DEFINITION REDACTOR HOW TO
Those characters simply won't show up when the PDF is viewed because the PDF didn't contain any information about how to display them. Since redaction in the text layer works by performing simple text substitution in the text stream, you may create replacement text that contains characters that were not previously in the PDF. This has an unfortunate consequence for redaction in the text layer. So if a document doesn't contain a particular letter or symbol, information for rendering the letter or symbol is not stored in the PDF. Most PDFs are optimized to only embed the font information for characters that are actually used in the document. One of the PDF format's strengths is that it embeds font information so that documents can be displayed even if the fonts used to create the PDF aren't available when the PDF is viewed.
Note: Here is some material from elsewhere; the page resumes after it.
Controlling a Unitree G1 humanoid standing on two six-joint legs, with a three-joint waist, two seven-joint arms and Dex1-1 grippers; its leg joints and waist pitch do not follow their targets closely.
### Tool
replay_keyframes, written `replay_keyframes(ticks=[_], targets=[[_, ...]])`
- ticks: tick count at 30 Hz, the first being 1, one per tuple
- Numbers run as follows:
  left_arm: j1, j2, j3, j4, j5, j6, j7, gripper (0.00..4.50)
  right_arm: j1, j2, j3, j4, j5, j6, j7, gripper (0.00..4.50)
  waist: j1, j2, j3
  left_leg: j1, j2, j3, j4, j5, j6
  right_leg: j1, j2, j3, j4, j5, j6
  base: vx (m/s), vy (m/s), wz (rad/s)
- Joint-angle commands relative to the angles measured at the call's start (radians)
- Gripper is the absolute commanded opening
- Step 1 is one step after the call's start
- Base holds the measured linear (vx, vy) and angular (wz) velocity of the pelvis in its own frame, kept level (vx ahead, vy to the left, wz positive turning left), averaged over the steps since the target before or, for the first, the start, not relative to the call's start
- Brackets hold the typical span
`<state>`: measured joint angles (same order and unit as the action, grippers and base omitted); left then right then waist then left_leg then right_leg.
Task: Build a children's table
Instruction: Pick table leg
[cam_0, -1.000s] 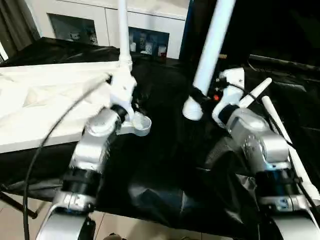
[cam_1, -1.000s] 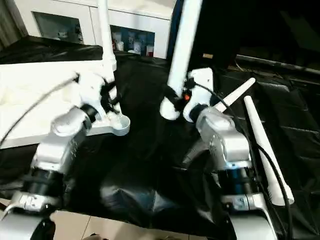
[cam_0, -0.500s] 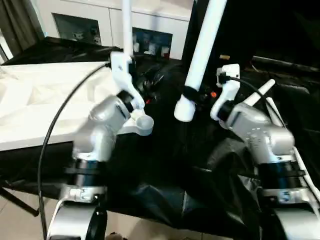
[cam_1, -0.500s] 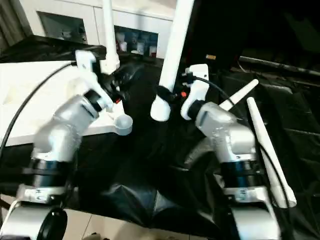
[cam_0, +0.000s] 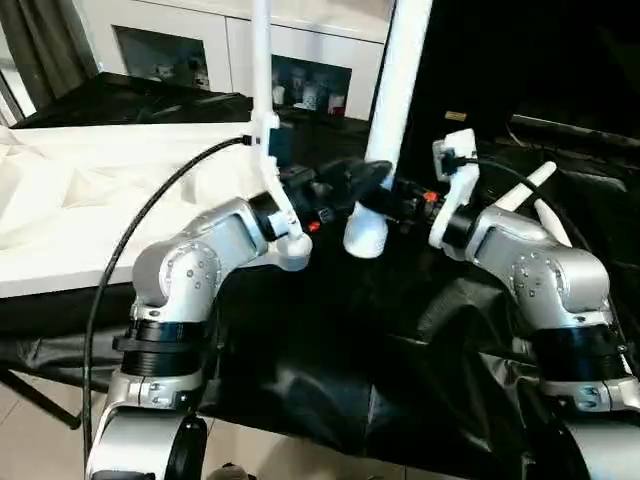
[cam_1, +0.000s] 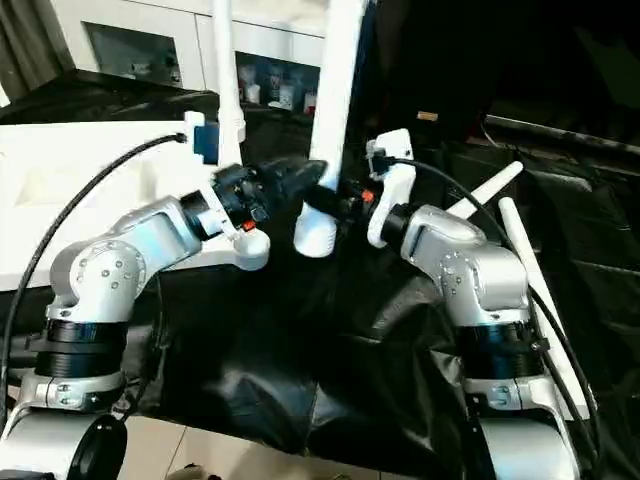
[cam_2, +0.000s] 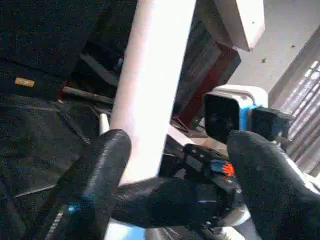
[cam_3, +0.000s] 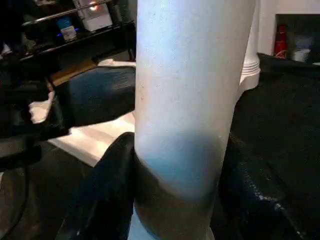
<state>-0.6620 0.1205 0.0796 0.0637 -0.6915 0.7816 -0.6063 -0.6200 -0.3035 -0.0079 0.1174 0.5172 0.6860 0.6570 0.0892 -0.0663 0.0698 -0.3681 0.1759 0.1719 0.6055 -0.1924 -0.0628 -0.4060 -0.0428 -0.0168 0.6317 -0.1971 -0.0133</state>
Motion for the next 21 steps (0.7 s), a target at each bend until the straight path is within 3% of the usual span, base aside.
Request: replay_keyframes(ticks=[1, 6, 9, 17, 18, 21], targets=[[-0.006, -0.002, -0.023, 0.005, 0.009, 0.011, 0.002, 3.99, 0.005, -0.015, 0.01, -0.039, 0.02, 0.02, 0.02, 1.89, 0.001, 0.004, -0.079, 0.009, 0.039, -0.006, -0.057, -0.037, 0.022, 0.067, -0.075, 0.038, -0.061, -0.006, -0.218, 0.0, 0.0, 0.0], [-0.028, -0.019, 0.003, 0.025, -0.029, 0.023, -0.016, 4.47, 0.034, -0.038, 0.054, -0.088, 0.025, 0.042, 0.079, 1.89, 0.003, 0.002, -0.079, 0.009, 0.039, -0.007, -0.057, -0.037, 0.025, 0.068, -0.077, 0.038, -0.062, -0.007, -0.218, 0.0, 0.0, 0.0], [-0.038, -0.017, 0.01, 0.04, -0.041, 0.028, -0.025, 4.5, 0.046, -0.05, 0.074, -0.109, 0.025, 0.049, 0.106, 1.89, 0.003, 0.004, -0.079, 0.01, 0.04, -0.007, -0.057, -0.044, 0.022, 0.066, -0.078, 0.038, -0.063, -0.027, -0.219, 0.0, 0.0, 0.0], [-0.082, 0.003, 0.04, 0.113, -0.036, 0.016, -0.03, 4.5, 0.06, -0.064, 0.088, -0.133, 0.018, 0.059, 0.132, 1.89, 0.003, 0.005, -0.079, 0.01, 0.039, -0.008, -0.057, -0.043, 0.017, 0.066, -0.078, 0.038, -0.063, -0.024, -0.216, 0.0, 0.0, 0.0], [-0.084, 0.003, 0.046, 0.114, -0.044, 0.022, -0.029, 4.21, 0.061, -0.065, 0.088, -0.134, 0.019, 0.059, 0.133, 1.89, 0.004, 0.005, -0.08, 0.01, 0.039, -0.008, -0.057, -0.043, 0.016, 0.067, -0.078, 0.038, -0.063, -0.019, -0.219, 0.0, 0.0, 0.0], [-0.087, 0.01, 0.048, 0.111, -0.061, 0.051, -0.04, 4.14, 0.065, -0.07, 0.093, -0.14, 0.019, 0.058, 0.141, 1.89, 0.005, 0.007, -0.081, 0.009, 0.04, -0.009, -0.056, -0.04, 0.016, 0.068, -0.079, 0.037, -0.059, -0.004, -0.228, 0.0, 0.0, 0.0]])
It would take a lot more effort to write a redaction tool that scanned all possible places content can be hidden inside a PDF besides the places that this tool looks at, so please be aware that it is your responsibility to ensure that the PDFs you use this tool on only use the capabilities of the PDF format that this tool knows how to redact. There are so many exotic capabilities in PDF documents that it would be difficult to list them all, so this list is a very partial list.

Use regular expressions to perform text substitution on the text layer (e.g.Graphical elements, images, and other embedded resources are not touched. the Document Information Dictionary, a.k.a.the text layer of the document's pages (content stream text).This Python module is a general tool to help you automatically redact text from PDFs. Pdf-redactor uses pdfrw under the hood to parse and write out the PDF.

A general-purpose PDF text-layer redaction tool, in pure Python, by Joshua Tauberer and Antoine McGrath.